» **Provided data**:
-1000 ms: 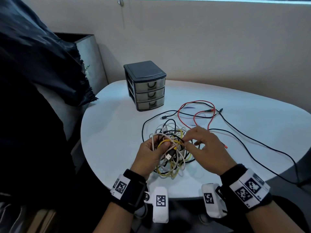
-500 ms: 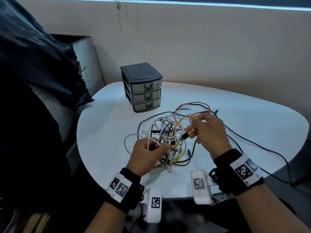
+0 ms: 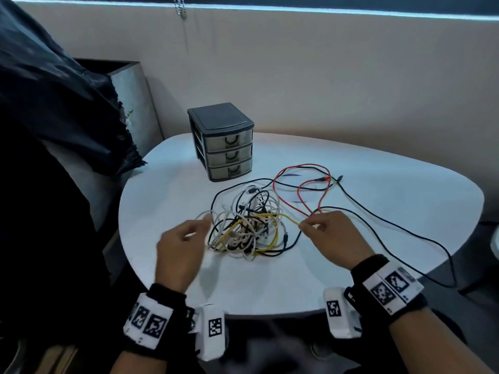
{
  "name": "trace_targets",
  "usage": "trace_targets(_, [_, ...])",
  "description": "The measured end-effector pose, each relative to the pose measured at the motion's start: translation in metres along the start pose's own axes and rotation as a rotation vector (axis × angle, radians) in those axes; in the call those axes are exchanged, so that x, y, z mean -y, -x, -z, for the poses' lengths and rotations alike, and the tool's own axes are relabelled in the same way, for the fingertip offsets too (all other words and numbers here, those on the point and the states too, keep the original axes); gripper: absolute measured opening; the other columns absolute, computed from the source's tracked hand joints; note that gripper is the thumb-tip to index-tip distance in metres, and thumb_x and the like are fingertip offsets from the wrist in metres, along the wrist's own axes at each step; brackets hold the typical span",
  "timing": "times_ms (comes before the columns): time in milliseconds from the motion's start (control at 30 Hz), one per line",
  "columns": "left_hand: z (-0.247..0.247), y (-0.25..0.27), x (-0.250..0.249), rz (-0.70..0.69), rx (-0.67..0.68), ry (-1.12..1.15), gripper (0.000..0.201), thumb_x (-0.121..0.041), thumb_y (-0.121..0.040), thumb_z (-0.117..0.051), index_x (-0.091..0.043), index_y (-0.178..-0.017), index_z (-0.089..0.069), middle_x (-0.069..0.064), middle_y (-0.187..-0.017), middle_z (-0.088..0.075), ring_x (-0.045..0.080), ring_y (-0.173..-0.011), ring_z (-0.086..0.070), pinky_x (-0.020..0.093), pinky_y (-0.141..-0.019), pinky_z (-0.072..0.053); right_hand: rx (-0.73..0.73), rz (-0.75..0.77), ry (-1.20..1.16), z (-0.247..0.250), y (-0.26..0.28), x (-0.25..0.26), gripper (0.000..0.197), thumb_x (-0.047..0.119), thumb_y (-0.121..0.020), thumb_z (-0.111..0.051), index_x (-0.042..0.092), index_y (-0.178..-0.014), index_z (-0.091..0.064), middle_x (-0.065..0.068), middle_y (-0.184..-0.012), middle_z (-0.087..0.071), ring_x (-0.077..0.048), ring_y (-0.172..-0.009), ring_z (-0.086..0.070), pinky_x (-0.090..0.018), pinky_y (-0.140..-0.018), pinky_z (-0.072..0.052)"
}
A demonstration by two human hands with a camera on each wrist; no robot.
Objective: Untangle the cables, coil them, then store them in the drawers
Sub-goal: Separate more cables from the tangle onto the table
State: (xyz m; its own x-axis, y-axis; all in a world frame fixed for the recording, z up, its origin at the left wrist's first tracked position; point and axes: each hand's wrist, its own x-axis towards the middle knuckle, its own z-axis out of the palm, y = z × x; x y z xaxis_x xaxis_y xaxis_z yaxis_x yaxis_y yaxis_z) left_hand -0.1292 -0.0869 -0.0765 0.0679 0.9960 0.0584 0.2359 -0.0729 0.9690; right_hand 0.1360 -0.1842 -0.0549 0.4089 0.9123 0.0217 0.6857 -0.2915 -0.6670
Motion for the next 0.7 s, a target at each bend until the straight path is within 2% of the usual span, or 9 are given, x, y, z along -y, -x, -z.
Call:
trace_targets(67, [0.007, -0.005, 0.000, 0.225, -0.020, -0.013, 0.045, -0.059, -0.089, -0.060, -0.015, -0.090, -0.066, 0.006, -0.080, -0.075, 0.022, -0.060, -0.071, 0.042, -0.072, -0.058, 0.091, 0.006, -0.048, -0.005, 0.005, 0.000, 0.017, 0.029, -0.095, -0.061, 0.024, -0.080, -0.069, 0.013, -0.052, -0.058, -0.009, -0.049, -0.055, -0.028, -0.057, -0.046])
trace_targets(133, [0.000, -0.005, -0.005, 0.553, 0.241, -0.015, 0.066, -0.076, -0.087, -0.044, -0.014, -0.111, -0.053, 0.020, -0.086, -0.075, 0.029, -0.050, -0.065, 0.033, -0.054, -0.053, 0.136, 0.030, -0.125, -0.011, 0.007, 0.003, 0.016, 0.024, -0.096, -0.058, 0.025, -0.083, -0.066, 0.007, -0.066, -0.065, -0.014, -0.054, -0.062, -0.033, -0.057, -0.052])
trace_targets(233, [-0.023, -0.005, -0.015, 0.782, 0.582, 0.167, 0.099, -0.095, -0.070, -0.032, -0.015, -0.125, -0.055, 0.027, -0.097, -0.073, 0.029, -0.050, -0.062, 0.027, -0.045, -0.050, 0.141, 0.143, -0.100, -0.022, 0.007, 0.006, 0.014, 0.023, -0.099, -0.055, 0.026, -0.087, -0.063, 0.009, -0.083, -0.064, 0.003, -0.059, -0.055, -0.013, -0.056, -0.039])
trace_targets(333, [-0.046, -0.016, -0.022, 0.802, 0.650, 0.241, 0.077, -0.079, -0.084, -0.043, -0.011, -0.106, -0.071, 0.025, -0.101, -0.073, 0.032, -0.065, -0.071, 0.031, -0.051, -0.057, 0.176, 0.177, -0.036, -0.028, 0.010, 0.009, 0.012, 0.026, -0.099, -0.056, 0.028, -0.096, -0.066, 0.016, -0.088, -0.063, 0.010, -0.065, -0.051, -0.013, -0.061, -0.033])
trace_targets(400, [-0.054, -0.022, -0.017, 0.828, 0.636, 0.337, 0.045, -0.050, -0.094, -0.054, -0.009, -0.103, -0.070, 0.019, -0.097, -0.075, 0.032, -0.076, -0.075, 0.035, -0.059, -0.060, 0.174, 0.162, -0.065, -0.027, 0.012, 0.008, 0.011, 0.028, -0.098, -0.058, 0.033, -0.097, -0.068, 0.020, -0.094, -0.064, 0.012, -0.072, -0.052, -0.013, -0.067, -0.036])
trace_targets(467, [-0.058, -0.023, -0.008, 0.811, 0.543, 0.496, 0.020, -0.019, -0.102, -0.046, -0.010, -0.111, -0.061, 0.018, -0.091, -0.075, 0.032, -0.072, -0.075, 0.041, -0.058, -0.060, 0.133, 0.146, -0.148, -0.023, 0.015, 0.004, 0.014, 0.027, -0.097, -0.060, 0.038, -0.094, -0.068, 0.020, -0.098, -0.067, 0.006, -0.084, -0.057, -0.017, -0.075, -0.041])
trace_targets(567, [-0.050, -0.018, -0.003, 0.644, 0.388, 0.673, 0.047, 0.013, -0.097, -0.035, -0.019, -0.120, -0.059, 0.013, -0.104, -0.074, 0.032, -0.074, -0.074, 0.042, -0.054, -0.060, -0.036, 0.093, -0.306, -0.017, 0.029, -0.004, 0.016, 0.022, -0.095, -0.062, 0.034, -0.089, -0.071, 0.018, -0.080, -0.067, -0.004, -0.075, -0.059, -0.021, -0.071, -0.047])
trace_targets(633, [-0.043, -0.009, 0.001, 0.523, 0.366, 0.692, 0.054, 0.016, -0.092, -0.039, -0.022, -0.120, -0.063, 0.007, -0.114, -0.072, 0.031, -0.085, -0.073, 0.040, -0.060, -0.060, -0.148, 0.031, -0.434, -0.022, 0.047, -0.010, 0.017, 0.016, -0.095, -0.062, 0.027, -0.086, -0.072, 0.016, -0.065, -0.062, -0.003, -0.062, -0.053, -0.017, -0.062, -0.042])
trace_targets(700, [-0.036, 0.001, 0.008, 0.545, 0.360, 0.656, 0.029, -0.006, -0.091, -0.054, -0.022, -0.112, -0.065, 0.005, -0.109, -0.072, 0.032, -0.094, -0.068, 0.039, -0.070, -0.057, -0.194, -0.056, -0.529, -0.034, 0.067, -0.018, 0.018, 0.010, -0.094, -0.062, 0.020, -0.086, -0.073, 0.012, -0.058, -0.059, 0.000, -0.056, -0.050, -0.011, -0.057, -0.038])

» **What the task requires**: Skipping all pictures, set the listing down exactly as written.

» **Exercise output**:
-1000 ms: 
-500 ms: 
+0 ms: 
{
  "name": "trace_targets",
  "usage": "trace_targets(_, [_, ...])",
  "description": "The measured end-effector pose, each relative to the pose measured at the motion's start: translation in metres along the start pose's own axes and rotation as a rotation vector (axis × angle, radians) in those axes; in the call those axes are exchanged, so that x, y, z mean -y, -x, -z, for the poses' lengths and rotations alike, and the tool's own axes are relabelled in the same way, for the fingertip offsets too (all other words and numbers here, those on the point and the states too, keep the original axes); gripper: absolute measured opening; the other columns absolute, computed from the source's tracked hand joints; note that gripper is the thumb-tip to index-tip distance in metres, and thumb_x and the like are fingertip offsets from the wrist in metres, along the wrist's own axes at each step; brackets hold the typical span",
  "timing": "times_ms (comes before the columns): time in milliseconds from the motion's start (control at 30 Hz), one per line",
  "columns": "left_hand: z (-0.247..0.247), y (-0.25..0.27), x (-0.250..0.249), rz (-0.70..0.69), rx (-0.67..0.68), ry (-1.12..1.15), gripper (0.000..0.201), thumb_x (-0.121..0.041), thumb_y (-0.121..0.040), thumb_z (-0.117..0.051), index_x (-0.091..0.043), index_y (-0.178..-0.017), index_z (-0.089..0.069), middle_x (-0.069..0.064), middle_y (-0.187..-0.017), middle_z (-0.088..0.075), ring_x (-0.045..0.080), ring_y (-0.173..-0.011), ring_z (-0.086..0.070), pinky_x (-0.020..0.093), pinky_y (-0.141..-0.019), pinky_z (-0.072..0.053); right_hand: rx (-0.73..0.73), rz (-0.75..0.77), ry (-1.20..1.16), z (-0.247..0.250), y (-0.26..0.28), x (-0.25..0.26), gripper (0.000..0.197), thumb_x (-0.047..0.119), thumb_y (-0.121..0.020), thumb_z (-0.111..0.051), index_x (-0.042..0.092), index_y (-0.178..-0.014), index_z (-0.091..0.064), middle_x (-0.065..0.068), middle_y (-0.184..-0.012), middle_z (-0.087..0.071), ring_x (-0.077..0.048), ring_y (-0.172..-0.009), ring_z (-0.086..0.070), pinky_x (-0.090..0.018), pinky_y (-0.140..-0.018), pinky_z (-0.072..0.052)"
}
A demonstration by two human hands with a camera on each wrist; no robot.
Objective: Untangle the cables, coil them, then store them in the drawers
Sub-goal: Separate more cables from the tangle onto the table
State: (xyz m; its own x-axis, y-axis; all in a world frame fixed for the recording, z up, its origin at the left wrist's first tracked position; point and axes: each hand's wrist, its own x-axis towards the middle knuckle, its own z-axis out of the palm, y = z × x; x y z xaxis_x xaxis_y xaxis_z yaxis_x yaxis_y yaxis_z) left_hand -0.1292 -0.0869 -0.0765 0.0679 0.9960 0.0584 0.2359 -0.0729 0.9690; right_hand 0.1360 -0.1842 -0.0549 0.4089 0.9123 0.0217 0.6857 -0.2915 -0.6670
Motion for the next 0.7 s, a target at each bend until the straight path is within 2% of the usual span, or 9 are given, x, y, z along -y, -x, -z.
Call:
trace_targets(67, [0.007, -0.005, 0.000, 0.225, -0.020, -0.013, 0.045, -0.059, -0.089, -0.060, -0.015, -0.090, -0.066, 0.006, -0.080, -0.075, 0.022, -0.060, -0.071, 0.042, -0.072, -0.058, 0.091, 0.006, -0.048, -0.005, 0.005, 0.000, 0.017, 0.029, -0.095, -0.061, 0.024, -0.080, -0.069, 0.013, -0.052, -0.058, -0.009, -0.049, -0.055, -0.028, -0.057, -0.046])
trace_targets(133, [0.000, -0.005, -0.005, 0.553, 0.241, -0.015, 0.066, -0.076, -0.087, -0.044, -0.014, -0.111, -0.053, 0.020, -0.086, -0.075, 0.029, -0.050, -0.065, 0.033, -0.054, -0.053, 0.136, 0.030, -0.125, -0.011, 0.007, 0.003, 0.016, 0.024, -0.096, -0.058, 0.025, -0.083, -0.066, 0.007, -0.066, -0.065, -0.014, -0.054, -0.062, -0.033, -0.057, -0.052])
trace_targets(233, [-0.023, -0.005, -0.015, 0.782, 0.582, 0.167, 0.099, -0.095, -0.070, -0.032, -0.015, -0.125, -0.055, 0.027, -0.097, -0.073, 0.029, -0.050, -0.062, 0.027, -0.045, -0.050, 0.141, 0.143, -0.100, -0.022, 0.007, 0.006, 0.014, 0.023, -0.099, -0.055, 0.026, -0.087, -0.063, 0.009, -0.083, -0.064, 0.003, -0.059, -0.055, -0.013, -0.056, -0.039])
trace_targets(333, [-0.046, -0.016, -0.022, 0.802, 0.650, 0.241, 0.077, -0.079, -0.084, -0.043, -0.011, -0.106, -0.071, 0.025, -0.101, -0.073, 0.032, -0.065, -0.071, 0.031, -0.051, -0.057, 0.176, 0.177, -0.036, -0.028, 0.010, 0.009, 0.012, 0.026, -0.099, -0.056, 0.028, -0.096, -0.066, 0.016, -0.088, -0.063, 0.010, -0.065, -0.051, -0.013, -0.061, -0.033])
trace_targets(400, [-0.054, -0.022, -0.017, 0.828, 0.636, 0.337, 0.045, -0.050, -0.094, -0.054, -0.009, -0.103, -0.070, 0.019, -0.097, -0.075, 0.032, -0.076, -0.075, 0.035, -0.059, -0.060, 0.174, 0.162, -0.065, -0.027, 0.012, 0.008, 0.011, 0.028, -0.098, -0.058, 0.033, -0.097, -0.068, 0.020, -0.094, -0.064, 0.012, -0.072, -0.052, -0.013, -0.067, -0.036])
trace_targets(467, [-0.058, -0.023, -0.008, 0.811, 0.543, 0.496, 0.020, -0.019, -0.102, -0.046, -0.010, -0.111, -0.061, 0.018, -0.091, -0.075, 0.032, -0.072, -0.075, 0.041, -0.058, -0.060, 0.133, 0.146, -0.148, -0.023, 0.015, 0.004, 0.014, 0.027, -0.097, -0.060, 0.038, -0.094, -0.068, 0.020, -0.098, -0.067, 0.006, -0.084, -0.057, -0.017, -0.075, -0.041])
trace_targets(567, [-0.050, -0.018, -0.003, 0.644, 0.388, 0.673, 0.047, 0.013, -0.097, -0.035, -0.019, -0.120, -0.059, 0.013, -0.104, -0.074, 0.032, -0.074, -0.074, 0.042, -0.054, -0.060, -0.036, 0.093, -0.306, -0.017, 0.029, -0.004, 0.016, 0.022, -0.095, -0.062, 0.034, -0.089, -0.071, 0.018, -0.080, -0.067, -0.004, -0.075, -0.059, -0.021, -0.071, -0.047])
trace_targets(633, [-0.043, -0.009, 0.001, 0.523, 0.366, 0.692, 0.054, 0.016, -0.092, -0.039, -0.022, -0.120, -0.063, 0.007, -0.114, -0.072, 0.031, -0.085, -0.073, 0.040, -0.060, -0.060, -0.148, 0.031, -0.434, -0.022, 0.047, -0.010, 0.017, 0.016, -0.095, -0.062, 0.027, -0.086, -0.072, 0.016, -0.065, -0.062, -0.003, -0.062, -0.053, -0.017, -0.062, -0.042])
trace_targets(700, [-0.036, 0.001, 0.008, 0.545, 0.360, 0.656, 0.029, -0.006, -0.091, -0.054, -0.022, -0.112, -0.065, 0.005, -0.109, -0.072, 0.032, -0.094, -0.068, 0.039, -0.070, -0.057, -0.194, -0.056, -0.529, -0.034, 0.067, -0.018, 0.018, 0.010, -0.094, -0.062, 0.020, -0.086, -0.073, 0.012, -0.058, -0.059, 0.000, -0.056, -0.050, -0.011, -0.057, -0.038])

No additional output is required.